## What needs to be done
Reproduce verbatim only the line that holds "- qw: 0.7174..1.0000" and the lines that follow it to the end of the listing.

## Input data
╭──
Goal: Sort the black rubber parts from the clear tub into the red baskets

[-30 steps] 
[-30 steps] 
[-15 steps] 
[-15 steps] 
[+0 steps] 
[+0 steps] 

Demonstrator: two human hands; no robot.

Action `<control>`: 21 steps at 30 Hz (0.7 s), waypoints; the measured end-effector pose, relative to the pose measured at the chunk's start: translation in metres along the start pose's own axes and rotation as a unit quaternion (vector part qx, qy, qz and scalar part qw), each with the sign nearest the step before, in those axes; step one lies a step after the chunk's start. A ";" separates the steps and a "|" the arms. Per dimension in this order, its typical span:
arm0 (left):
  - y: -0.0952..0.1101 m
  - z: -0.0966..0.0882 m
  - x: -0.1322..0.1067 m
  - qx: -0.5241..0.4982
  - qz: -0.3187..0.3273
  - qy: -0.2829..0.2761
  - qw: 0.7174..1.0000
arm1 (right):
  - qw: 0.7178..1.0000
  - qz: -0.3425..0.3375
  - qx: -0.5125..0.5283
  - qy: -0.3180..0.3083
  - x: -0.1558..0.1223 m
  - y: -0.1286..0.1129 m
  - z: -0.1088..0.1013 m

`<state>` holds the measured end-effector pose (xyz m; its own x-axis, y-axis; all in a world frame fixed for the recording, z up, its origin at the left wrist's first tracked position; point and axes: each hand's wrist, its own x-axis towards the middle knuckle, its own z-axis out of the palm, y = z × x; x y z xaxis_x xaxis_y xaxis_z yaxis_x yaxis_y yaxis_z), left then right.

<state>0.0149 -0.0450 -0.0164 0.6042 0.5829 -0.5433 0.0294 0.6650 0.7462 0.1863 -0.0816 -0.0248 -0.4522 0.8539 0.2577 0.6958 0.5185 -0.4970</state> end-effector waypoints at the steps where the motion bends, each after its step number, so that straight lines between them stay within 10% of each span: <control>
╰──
## Result for this task
  - qw: 0.7174..1.0000
arm1 (right):
  - qw: 0.7178..1.0000
  - qz: -0.3425..0.3375
  - qx: -0.5125..0.5283
  - qy: -0.3180..0.3083
  - x: -0.1558..0.1223 m
  - y: -0.1286..0.1129 m
  - z: -0.1088..0.1013 m

`<state>` holds the measured end-effector pose (xyz m; its own x-axis, y-axis; all in a world frame fixed for the recording, z up, its origin at the left wrist's first tracked position; point and axes: each hand's wrist, its own x-axis towards the middle knuckle, its own z-axis out of the palm, y = z × x; x y z xaxis_x xaxis_y xaxis_z yaxis_x yaxis_y yaxis_z), left then right.

<state>0.0149 -0.0450 -0.0164 0.6042 0.5829 -0.5433 0.0294 0.6650 0.7462 0.1863 -0.0816 -0.0248 -0.4522 0.8539 0.2577 0.6958 0.5185 -0.4970</state> end-effector waypoints at the steps where the motion bends, each after its step number, so that straight lines between them stay within 10% of each span: <control>

The output is complete as shown.